Brief von Rosemarie

Lieber Georg,

ich sitze im Zug u. werde gleich zu Dir fahren. Ich habe erst noch die Post abgewartet, nun habe ich endlich Deinen lieben Brief in Händen. Er würde mir große Sorgen bereiten, wenn ich nicht zu Dir fahren dürfte. So werde ich Dich bald sehen, Deine Hände haben. Da treten alle Sorgen in den Hintergrund.

Auch ich zähle – wie Du – die Tage u. Wochen bis zum 14. Oktober. Ich glaube bestimmt, daß dieser Tag uns vereinigen wird. Es kann ja nicht anders sein. Ich fühle mich ganz mutig für das Leben, das dann für uns kommen wird u. das ja noch viel größere Schwierigkeiten bringen wird als unser bisheriges. Wenn wir nur wieder zusammen sind.

Der Zug schüttelt so, u. ich freue mich so schrecklich. Da kann ich gar nicht weiter schreiben. Auf der Heimfahrt wird es besser gehen. —
Nein, es geht nicht besser. Nun sind die wenigen Minuten, auf die ich mich 5 Tage lang gefreut habe, schon wieder vorbei. Nun heißt es wieder Geduld haben u. warten.

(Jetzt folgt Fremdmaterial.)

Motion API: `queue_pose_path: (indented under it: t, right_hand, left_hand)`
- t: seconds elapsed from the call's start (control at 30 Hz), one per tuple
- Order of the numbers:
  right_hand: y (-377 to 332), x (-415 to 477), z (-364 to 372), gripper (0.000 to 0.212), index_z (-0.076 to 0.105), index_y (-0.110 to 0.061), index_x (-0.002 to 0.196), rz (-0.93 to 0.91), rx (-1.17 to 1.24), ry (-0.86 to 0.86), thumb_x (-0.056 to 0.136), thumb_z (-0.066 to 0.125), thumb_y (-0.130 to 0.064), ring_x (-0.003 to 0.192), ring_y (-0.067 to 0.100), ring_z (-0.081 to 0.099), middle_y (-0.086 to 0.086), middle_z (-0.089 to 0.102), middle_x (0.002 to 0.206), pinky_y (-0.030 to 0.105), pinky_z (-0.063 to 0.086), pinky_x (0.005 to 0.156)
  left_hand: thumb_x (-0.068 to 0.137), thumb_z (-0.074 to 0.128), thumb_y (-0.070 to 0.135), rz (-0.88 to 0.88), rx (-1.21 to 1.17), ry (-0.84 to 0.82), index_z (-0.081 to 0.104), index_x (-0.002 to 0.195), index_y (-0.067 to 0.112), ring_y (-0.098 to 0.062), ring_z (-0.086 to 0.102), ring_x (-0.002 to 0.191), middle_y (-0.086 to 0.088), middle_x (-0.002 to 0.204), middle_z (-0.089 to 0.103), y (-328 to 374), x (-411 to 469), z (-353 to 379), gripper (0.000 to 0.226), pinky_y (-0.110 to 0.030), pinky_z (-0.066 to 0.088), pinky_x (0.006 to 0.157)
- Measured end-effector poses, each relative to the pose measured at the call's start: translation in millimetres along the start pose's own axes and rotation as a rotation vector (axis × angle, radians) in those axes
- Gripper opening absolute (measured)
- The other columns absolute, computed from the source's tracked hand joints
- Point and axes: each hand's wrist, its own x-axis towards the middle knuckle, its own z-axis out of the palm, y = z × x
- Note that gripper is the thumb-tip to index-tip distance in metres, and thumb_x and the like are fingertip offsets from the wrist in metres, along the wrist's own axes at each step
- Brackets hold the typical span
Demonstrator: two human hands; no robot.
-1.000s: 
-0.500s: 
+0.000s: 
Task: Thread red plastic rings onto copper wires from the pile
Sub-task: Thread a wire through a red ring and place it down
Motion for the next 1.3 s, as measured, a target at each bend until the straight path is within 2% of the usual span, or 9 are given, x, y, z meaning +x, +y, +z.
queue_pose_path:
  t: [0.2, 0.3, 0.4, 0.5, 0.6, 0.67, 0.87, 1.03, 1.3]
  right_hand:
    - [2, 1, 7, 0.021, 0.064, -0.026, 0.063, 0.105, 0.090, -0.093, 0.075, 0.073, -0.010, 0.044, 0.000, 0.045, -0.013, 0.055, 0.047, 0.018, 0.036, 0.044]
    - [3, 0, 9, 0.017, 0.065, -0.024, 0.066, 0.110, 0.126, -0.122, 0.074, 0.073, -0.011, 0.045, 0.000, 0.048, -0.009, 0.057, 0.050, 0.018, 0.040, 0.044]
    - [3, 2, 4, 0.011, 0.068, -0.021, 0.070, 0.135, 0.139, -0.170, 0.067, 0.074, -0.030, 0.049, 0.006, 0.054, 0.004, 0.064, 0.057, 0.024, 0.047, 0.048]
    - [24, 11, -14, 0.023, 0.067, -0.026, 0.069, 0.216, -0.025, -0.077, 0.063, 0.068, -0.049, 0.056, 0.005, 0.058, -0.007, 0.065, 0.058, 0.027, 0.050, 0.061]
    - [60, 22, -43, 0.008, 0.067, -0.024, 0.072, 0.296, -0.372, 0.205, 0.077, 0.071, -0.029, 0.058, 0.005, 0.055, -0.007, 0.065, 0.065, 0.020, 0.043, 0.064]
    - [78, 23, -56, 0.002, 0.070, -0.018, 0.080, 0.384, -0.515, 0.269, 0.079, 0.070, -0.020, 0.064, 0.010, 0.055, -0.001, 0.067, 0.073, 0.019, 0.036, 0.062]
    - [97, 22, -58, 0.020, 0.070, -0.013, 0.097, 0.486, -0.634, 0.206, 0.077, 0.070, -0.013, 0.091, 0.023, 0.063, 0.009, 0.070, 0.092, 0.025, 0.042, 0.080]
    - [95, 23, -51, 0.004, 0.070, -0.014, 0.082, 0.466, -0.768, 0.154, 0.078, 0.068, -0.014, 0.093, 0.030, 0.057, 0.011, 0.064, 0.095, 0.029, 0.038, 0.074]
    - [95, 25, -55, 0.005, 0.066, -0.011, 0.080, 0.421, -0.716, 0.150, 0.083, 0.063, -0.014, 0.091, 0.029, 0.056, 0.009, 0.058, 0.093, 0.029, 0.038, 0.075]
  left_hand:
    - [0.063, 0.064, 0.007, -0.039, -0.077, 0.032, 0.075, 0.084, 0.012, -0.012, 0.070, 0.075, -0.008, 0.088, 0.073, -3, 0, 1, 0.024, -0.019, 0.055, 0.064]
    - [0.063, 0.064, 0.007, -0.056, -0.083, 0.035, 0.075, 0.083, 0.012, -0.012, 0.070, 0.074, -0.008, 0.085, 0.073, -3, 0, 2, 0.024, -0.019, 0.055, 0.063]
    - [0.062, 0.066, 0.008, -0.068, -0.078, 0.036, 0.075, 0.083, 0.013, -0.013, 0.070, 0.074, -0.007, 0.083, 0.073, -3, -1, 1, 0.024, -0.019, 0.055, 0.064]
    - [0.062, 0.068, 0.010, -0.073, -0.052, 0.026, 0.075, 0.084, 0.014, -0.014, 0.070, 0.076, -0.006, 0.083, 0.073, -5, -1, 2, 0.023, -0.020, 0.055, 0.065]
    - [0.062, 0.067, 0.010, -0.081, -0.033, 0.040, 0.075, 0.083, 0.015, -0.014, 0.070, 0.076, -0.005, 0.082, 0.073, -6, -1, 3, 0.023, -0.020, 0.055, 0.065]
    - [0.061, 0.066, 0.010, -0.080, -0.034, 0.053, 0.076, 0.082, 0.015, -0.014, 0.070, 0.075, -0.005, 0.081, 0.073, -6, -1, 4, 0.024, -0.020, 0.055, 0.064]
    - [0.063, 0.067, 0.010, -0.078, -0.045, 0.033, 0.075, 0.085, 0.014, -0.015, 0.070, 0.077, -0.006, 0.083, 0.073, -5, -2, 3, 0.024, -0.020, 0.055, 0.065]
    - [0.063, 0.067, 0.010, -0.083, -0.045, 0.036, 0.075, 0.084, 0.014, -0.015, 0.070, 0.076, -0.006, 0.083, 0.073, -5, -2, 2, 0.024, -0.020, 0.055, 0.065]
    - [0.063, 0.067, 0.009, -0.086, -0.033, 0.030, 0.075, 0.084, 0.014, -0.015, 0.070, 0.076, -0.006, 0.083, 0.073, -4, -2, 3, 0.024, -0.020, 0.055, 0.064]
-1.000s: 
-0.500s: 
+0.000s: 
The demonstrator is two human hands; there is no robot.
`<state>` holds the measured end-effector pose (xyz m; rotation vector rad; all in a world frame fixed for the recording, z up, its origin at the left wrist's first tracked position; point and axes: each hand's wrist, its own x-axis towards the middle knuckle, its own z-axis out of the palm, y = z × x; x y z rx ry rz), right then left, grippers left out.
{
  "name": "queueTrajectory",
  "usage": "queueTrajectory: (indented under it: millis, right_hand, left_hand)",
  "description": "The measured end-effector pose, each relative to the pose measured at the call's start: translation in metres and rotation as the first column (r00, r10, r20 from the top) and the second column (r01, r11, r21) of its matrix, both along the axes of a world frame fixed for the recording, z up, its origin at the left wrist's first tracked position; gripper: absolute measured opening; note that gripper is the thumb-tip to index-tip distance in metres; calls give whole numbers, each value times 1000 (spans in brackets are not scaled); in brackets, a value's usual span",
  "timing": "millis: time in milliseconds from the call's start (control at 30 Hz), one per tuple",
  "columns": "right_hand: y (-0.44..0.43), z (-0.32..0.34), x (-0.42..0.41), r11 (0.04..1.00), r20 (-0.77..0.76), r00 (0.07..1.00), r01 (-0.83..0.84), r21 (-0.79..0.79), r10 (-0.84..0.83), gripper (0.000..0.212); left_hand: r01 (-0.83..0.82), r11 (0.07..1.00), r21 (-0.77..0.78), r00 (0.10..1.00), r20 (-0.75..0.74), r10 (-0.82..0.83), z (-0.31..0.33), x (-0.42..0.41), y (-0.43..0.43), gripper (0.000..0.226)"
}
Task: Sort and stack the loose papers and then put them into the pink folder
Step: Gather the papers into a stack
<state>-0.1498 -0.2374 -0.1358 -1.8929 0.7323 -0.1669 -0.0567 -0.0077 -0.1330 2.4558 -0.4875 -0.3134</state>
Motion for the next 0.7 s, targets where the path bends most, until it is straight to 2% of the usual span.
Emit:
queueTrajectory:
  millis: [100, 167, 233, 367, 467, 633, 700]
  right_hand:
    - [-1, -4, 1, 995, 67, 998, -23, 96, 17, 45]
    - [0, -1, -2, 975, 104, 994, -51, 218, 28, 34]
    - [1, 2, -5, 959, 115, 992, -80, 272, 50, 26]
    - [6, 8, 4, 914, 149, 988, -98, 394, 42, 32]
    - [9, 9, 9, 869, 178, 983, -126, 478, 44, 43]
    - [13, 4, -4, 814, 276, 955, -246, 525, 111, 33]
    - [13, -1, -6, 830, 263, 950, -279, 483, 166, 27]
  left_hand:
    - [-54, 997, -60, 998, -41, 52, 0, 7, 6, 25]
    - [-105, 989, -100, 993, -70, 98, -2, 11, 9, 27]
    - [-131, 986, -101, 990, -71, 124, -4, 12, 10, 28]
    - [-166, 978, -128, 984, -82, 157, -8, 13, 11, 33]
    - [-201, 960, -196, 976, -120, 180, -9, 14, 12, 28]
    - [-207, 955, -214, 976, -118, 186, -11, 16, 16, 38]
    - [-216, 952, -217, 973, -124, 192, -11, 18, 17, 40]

Aber schön war es doch, Dich zu sehen – noch dazu gesund u. voller Spannkraft. Ich mußte da, während ich Dir gegenüber saß, an ein Wort denken, das jemand über Dich gesagt hat: Du seist „gesammelt“, darum würde es Dir vor Gericht gut gehen, d. h., Du würdest einen guten Eindruck machen. Hoffentlich!

Es ist auch gut, daß ich das Milieu kenne, in dem Du lebst. Gartenhüte, Badehosen u. Sportunterhosen passen da freilich nicht herein.
Lieber, guter Junge, Du warst so gut zu mir. Und es fällt Dir sicher schwer, vor fremden Menschen so zu mir zu sein. Ich vergesse dann ganz, daß ich nicht mit Dir allein bin. Aber darüber bist Du doch nicht böse? Bitte nicht.

Wenn man in die Nähe Eures Lagers kommt, hört man immer das Singen. Das macht einen sehr seltsamen Eindruck.
Ich denke, daß Du möglichst bald versuchen mußt, zu erfahren, wann vor dem 14. ein Gefangenentransport nach Leipzig geht, damit Du dann mitgenommen wirst!

Hoffentlich kommt bald Dein Schreiben an Melzer?

Nun alles Gute für Dich! Dein Freund.

Entschuldige die Schrift! Im fahrenden Zug schreibt’s sich schlecht. Willst Du unsere graue Decke als Schlafdecke haben?